Perhaps some of my readers may think that the above title is not a correct one: it may be said, a new epoch is always dawning, change is always going on, and it goes on so gradually that we do not know when we are out of an old epoch and into a new one. There is truth in that, at least to this extent, that no age can see itself: we must stand some way off before the confused picture with its rugged surface can resolve itself into its due order, and seem to be something with a definite purpose carried through all its details.
Nevertheless, when we look back on history we do distinguish periods in the lapse of time that are not merely arbitrary ones, we note the early growth of the ideas which are to form the new order of things, we note their development into the transitional period, and finally the new epoch is revealed to us bearing in its full development, unseen as yet, the seeds of the newer order still which shall transform it in its turn into something else.

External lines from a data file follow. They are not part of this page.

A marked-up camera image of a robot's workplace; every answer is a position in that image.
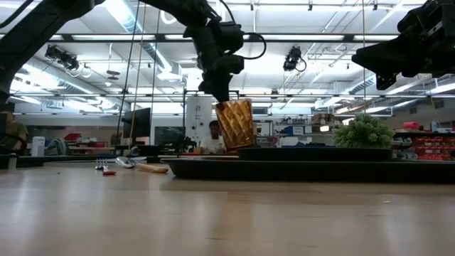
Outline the white cylindrical tank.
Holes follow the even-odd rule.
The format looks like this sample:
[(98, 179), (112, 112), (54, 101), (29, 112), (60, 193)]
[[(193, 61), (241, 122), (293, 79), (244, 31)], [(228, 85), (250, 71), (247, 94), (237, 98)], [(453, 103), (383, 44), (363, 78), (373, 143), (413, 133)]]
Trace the white cylindrical tank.
[(210, 135), (209, 124), (213, 121), (213, 99), (191, 96), (186, 101), (186, 136), (199, 143)]

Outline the black rectangular tray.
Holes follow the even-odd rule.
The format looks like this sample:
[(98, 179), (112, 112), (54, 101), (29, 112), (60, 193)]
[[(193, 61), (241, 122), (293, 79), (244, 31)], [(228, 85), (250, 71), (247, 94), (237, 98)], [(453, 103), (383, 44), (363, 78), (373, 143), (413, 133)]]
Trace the black rectangular tray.
[(174, 176), (202, 180), (455, 184), (453, 161), (167, 159)]

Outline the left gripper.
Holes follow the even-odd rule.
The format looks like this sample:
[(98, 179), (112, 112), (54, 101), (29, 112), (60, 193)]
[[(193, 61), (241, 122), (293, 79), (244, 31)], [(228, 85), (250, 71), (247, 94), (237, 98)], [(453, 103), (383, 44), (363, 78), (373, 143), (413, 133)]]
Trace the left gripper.
[(203, 81), (198, 90), (213, 95), (218, 102), (229, 100), (229, 83), (234, 74), (244, 68), (244, 58), (226, 54), (221, 45), (221, 29), (218, 21), (204, 26), (188, 26), (184, 38), (191, 38), (198, 55), (198, 66), (203, 71)]

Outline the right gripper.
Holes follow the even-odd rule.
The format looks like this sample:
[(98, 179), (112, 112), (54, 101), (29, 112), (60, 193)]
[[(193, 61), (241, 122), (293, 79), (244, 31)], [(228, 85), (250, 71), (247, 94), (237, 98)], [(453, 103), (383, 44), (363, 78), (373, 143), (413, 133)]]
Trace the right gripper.
[(375, 72), (376, 89), (386, 90), (397, 76), (412, 78), (419, 73), (439, 78), (455, 74), (455, 0), (426, 0), (407, 12), (398, 23), (406, 61), (402, 68), (394, 43), (382, 42), (359, 48), (351, 60)]

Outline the black aluminium rig frame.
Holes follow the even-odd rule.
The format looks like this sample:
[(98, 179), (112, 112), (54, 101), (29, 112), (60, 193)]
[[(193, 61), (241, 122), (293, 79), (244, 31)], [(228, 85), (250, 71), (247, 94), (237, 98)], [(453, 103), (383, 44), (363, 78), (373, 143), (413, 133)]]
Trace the black aluminium rig frame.
[[(390, 41), (398, 37), (398, 34), (263, 33), (262, 37), (266, 42), (271, 43), (362, 43), (363, 41), (366, 43), (380, 43)], [(49, 40), (50, 43), (126, 43), (129, 41), (136, 43), (180, 43), (190, 42), (191, 39), (184, 38), (182, 34), (175, 33), (145, 33), (135, 36), (128, 33), (61, 33), (52, 36)]]

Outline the amber ribbed plastic cup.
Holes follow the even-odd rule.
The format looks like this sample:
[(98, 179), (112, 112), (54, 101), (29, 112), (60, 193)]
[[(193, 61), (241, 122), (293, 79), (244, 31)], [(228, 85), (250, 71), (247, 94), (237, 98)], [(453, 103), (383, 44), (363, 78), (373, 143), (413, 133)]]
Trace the amber ribbed plastic cup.
[(251, 99), (217, 103), (215, 112), (227, 151), (254, 144)]

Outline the small green artificial plant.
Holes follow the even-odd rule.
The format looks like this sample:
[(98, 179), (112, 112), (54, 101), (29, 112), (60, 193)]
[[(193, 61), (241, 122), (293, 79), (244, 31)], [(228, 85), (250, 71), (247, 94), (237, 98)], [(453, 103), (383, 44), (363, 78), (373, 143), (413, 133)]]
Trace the small green artificial plant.
[(338, 148), (390, 149), (394, 135), (393, 130), (378, 118), (358, 114), (335, 130), (334, 144)]

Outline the fork with orange handle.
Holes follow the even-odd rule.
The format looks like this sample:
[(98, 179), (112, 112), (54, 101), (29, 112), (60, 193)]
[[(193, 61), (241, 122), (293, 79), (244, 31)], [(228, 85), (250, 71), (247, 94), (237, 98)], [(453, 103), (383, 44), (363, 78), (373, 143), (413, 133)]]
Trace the fork with orange handle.
[(111, 171), (109, 169), (106, 159), (96, 159), (95, 160), (95, 170), (101, 171), (103, 176), (115, 176), (116, 171)]

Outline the shelf with red bins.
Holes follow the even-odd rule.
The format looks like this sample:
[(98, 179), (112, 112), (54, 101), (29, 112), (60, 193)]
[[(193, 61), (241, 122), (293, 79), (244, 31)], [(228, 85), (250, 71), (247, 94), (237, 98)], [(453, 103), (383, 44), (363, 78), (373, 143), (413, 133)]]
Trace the shelf with red bins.
[(425, 128), (419, 122), (405, 122), (395, 130), (392, 148), (397, 159), (455, 161), (455, 123), (441, 126), (433, 121)]

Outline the black computer monitor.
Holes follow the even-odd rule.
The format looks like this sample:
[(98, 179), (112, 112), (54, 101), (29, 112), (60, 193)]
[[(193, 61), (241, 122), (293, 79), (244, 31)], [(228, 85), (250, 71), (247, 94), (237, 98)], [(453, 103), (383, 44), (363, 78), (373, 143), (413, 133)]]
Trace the black computer monitor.
[(148, 137), (151, 129), (151, 109), (145, 108), (126, 112), (121, 118), (123, 123), (123, 137), (126, 139), (136, 139), (138, 137)]

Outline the seated person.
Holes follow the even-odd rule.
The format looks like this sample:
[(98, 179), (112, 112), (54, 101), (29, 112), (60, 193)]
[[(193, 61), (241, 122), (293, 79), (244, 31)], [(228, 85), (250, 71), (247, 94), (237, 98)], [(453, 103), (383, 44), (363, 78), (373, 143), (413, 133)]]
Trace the seated person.
[(217, 120), (209, 124), (210, 135), (200, 141), (200, 152), (202, 154), (224, 154), (226, 152), (225, 142), (221, 135), (220, 125)]

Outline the white container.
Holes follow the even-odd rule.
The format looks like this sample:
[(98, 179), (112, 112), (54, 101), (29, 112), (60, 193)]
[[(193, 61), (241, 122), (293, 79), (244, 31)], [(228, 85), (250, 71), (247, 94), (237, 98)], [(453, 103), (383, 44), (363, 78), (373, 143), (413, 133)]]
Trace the white container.
[(33, 137), (32, 147), (31, 147), (31, 156), (42, 157), (42, 156), (44, 156), (45, 149), (46, 149), (46, 138), (45, 137)]

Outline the person at desk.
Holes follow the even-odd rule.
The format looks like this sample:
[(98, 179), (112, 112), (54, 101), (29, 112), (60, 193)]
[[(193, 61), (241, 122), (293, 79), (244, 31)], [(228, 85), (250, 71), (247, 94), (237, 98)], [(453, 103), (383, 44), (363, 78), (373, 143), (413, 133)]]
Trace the person at desk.
[(27, 140), (28, 130), (26, 126), (15, 120), (13, 113), (9, 110), (2, 110), (0, 114), (6, 115), (6, 134), (9, 137), (0, 136), (0, 145), (12, 151), (22, 150), (23, 143)]

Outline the black background frame stand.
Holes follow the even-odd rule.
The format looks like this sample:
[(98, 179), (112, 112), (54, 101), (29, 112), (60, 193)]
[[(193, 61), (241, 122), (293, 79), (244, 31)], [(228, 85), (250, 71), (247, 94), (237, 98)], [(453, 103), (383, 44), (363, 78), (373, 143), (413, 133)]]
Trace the black background frame stand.
[[(215, 113), (215, 106), (217, 105), (218, 101), (209, 94), (205, 94), (204, 92), (197, 91), (197, 90), (184, 90), (183, 91), (183, 103), (182, 103), (182, 108), (183, 108), (183, 127), (185, 128), (185, 137), (186, 137), (186, 127), (185, 127), (185, 120), (186, 120), (186, 101), (189, 97), (191, 96), (201, 96), (201, 97), (211, 97), (213, 99), (213, 120), (216, 120), (216, 113)], [(197, 154), (200, 153), (200, 142), (197, 143), (197, 147), (193, 148), (193, 153)]]

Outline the black round plate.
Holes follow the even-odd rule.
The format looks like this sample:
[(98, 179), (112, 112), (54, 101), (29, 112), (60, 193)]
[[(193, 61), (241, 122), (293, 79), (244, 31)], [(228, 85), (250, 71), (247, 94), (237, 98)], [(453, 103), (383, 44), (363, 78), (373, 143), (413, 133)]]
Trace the black round plate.
[(237, 151), (245, 161), (389, 161), (391, 149), (305, 146), (245, 148)]

Moreover, there are periods in which even those alive in them become more or less conscious of the change which is always going on; the old ideas which were once so exciting to men's imaginations, now cease to move them, though they may be accepted as dull and necessary platitudes: the material circumstances of man's life which were once only struggled with in detail, and only according to a kind of law made manifest in their working, are in such times conscious of change, and are only accepted under protest until some means can be found to alter them. The old and dying order, once silent and all-
powerful, tries to express itself violently, and becomes at once noisy and weak. The nascent order once too weak to be conscious of need of expression, or capable of it if it were, becomes conscious now and finds a voice. The silent sap of the years is being laid aside for open assault; the men are gathering under arms in the trenches, and the forlorn hope is ready, no longer trifling with little solacements of the time of weary waiting, but looking forward to mere death or the joy of victory.
Now I think, and some who read this will agree with me, that we are now living in one of these times of conscious change; we not only are, but we also feel ourselves to be living between the old and the new; we are expecting something to happen, as the phrase goes: at such times it behoves us to understand what is the old which is dying, what is the new which is coming into existence? That is a question practically important to us all, since these periods of conscious change are also, in one way or other, times of serious combat, and each of us, if he does not look to it and learn to understand what is going on, may find himself fighting on the wrong side, the side with which he really does not sympathize.
What is the combat we are now entering upon--who is it to be fought between? Absolutism and Democracy, perhaps some will answer. Not quite, I think; that contest was practically settled by the great French Revolution; it is only its embers which are burning now: or at least that is so in the countries which are not belated like Russia, for instance. Democracy, or at least what used to be considered Democracy, is now triumphant; and though it is true that there are countries where freedom of speech is repressed besides Russia, as e.g., Germany and Ireland, {6} that only happens when the rulers of the triumphant Democracy are beginning to be afraid of the new order of things, now becoming conscious of itself, and are being driven into reaction in consequence. No, it is not Absolutism and Democracy as the French Revolution understood those two words that are the enemies now: the issue is deeper than it was; the two foes are now Mastership and Fellowship. This is a far more serious quarrel than the old one, and involves a much completer revolution.
The grounds of conflict are really quite different. Democracy said and says, men shall not be the masters of others, because hereditary privilege has made a race or a family so, and they happen to belong to such race; they shall individually grow into being the masters of others by the development of certain qualities under a system of authority which ARTIFICIALLY protects the wealth of every man, if he has acquired it in accordance with this artificial system, from the interference of every other, or from all others combined.
The new order of things says, on the contrary, why have masters at all? let us be FELLOWS working in the harmony of association for the common good, that is, for the greatest happiness and completest development of every human being in the community.
This ideal and hope of a new society founded on industrial peace and forethought, bearing with it its own ethics, aiming at a new and higher life for all men, has received the general name of Socialism, and it is my firm belief that it is destined to supersede the old order of things founded on industrial war, and to be the next step in the progress of humanity.
Now, since I must explain further what are the aims of Socialism, the ideal of the new epoch, I find that I must begin by explaining to you what is the constitution of the old order which it is destined to supplant. If I can make that clear to you, I shall have also made clear to you the first aim of Socialism: for I have said that the present and decaying order of things, like those which have gone before it, has to be propped up by a system of artificial authority;
when that artificial authority has been swept away, harmonious association will be felt by all men to be a necessity of their happy and undegraded existence on the earth, and Socialism will become the condition under which we shall all live, and it will develop naturally, and probably with no violent conflict, whatever detailed system may be necessary: I say the struggle will not be over these details, which will surely vary according to the difference of unchangeable natural surroundings, but over the question, shall it be mastership or fellowship?